* U.S. oil inventories up, but less than expected
* U.S. crude stocks still above five-year average
* Risk of trade war keeps commodities under pressure (Updates prices, adds comment)
LONDON, March 8 (Reuters) - Oil fell on Thursday, following a sharp rise in the dollar, steering prices towards a second consecutive weekly fall against a backdrop of rising U.S. crude production and inventories.
Brent crude futures fell 47 cents to $63.87 per barrel by 1500 GMT. U.S. West Texas Intermediate (WTI) crude futures fell 40 cents to $60.75 a barrel.
Brent was on track for a drop of around 0.7 percent this week, after last week's 4.4 percent slide.
A build-up in U.S. crude inventory reported the previous day was not as large as expected, given that stocks tend to rise towards the end of the winter as refineries conduct maintenance.
But with the threat of the United States sparking a trade war with some of its largest partners, financial markets were on edge. Prices of commodities stayed under pressure.
"Despite the global economy humming, we see fragility in the oil market," said Julius Baer head of commodities and macro research Norbert Ruecker, adding that rising inventories would put pressure on oil prices in the short term.
"Strong shale output growth challenges the market tightening narrative in the medium term," he added.
The dollar rose against the euro, adding further pressure on crude, after the European Central Bank said measures of underlying inflation remained subdued, suggesting a more cautious outlook for the regional economy.

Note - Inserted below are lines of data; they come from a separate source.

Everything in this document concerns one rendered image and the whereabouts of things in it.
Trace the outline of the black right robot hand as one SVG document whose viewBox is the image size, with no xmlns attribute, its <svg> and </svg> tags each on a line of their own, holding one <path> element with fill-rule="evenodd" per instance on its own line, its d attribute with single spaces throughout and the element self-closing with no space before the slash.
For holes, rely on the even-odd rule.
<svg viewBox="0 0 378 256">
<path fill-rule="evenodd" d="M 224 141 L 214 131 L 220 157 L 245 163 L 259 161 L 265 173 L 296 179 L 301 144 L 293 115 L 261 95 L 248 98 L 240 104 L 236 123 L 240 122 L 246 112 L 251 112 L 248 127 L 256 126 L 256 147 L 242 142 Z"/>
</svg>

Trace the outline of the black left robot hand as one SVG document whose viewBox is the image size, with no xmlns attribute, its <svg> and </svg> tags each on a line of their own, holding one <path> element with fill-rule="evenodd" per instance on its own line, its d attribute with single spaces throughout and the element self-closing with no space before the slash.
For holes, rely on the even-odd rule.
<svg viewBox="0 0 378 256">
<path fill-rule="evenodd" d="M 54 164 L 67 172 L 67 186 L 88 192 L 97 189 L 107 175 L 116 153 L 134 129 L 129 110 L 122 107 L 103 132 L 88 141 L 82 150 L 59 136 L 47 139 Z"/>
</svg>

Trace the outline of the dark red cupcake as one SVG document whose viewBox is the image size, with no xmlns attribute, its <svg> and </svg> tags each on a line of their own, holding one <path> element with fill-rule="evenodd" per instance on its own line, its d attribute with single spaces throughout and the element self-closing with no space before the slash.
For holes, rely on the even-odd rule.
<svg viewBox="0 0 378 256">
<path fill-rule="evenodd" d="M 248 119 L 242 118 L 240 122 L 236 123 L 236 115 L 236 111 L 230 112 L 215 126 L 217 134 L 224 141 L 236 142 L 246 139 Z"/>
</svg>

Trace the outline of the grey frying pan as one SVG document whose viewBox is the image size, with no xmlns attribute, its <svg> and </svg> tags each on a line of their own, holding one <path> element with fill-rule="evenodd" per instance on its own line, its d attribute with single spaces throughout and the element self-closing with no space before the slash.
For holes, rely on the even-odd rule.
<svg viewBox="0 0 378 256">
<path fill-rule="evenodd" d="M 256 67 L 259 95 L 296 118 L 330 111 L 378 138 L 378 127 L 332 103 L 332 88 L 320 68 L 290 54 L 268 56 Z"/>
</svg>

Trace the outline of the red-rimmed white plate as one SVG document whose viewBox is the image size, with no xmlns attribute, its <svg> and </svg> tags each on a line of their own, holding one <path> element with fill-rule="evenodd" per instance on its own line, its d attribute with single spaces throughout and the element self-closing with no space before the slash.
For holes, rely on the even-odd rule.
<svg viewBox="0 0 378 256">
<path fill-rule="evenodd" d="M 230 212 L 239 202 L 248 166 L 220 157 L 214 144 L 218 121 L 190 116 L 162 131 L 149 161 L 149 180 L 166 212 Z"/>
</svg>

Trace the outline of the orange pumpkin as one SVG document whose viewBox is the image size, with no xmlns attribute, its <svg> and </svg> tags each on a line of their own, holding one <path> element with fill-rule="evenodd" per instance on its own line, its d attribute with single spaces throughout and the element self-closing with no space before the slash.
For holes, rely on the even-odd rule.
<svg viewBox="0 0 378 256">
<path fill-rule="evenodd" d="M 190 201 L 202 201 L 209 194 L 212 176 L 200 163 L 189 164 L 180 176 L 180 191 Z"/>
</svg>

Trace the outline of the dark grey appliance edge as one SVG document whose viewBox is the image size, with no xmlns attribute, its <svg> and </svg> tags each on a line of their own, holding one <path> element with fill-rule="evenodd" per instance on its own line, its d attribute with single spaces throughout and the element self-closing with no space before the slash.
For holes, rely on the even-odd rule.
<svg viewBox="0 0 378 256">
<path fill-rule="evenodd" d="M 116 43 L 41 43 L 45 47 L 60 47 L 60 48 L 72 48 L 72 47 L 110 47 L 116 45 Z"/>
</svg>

The U.S. Energy Information Administration said on Wednesday that U.S. crude inventories <C-STK-EIA> rose by 2.4 million barrels in the week to March 2 to 425.91 million barrels, less than the 2.7 million barrels analysts had forecast.

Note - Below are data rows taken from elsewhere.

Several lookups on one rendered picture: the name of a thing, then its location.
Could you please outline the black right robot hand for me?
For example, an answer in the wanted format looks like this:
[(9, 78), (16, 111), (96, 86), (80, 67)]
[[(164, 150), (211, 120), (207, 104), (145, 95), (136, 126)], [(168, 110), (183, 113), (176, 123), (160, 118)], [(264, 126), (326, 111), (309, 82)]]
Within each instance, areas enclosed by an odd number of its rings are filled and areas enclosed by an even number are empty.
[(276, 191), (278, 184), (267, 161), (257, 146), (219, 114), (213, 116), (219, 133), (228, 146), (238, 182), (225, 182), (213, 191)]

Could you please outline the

China reported a steep monthly drop in crude imports in February, when the Lunar New Year holidays took place. Imports of crude dropped by more than 20 percent to a daily rate of 8.2 million barrels per day (bpd) from 9.4 million bpd in January.
Reuters commodities columnist Clyde Russell said imports in January and February combined gave a daily rate of 9.02 million bpd, up 10.8 percent from the same period last year.

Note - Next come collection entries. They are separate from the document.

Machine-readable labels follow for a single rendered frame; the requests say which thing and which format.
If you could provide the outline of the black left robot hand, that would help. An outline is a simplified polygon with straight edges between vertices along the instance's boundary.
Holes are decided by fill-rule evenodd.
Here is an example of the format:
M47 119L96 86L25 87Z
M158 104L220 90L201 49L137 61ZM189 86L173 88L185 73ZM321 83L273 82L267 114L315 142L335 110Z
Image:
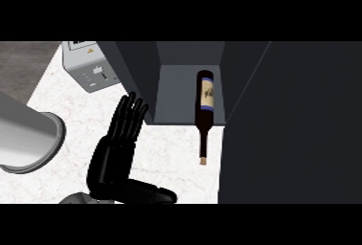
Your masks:
M168 189L129 178L137 137L148 105L132 92L115 108L106 135L93 151L87 169L89 195L96 200L124 204L176 204L177 195Z

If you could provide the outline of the dark wine bottle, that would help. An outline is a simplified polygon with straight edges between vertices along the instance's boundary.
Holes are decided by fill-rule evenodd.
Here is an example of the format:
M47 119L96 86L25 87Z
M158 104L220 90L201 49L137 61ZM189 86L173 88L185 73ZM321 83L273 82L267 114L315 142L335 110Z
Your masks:
M195 125L199 130L199 164L207 164L208 131L214 126L214 74L202 70L197 74Z

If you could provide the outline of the dark grey cabinet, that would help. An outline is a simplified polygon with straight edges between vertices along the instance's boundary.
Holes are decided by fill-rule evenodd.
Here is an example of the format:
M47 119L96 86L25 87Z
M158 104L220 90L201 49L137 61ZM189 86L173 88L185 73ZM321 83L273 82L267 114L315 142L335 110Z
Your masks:
M214 124L225 125L247 90L267 41L102 41L124 89L148 104L151 125L195 124L197 74L214 74Z

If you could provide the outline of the pale grey appliance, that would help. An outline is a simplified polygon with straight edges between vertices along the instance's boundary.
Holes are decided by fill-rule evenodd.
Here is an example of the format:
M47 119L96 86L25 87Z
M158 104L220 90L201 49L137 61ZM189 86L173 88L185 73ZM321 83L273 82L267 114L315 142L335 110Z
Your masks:
M62 66L87 93L120 83L96 41L62 42Z

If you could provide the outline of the dark grey cabinet door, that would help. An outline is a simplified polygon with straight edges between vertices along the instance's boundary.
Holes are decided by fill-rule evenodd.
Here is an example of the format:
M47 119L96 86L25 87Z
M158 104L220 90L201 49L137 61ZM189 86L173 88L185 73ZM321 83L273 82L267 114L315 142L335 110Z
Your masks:
M362 203L362 42L275 42L223 131L217 201Z

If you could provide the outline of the grey metal pot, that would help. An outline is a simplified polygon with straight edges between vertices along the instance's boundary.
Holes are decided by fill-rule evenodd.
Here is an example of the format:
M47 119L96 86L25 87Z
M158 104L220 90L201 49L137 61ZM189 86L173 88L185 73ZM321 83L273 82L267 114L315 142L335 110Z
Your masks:
M0 168L25 174L55 157L66 127L50 112L38 112L0 92Z

Rising U.S. output, which reached 10.37 million bpd last week, remains a focus for investors.
"Crude is ... under pressure from rising U.S. production, which hit a new high last week, now firmly above Saudi Arabia's production level," said William O'Loughlin, investment analyst at Australia's Rivkin Securities.
U.S. output is expected to surge beyond 11 million bpd by late 2018, surpassing current No. 1 producer Russia.
This U.S. increase is putting pressure on the Organization of the Petroleum Exporting Countries, Russia and other nations that have curbed output to prop up prices but risk losing market share.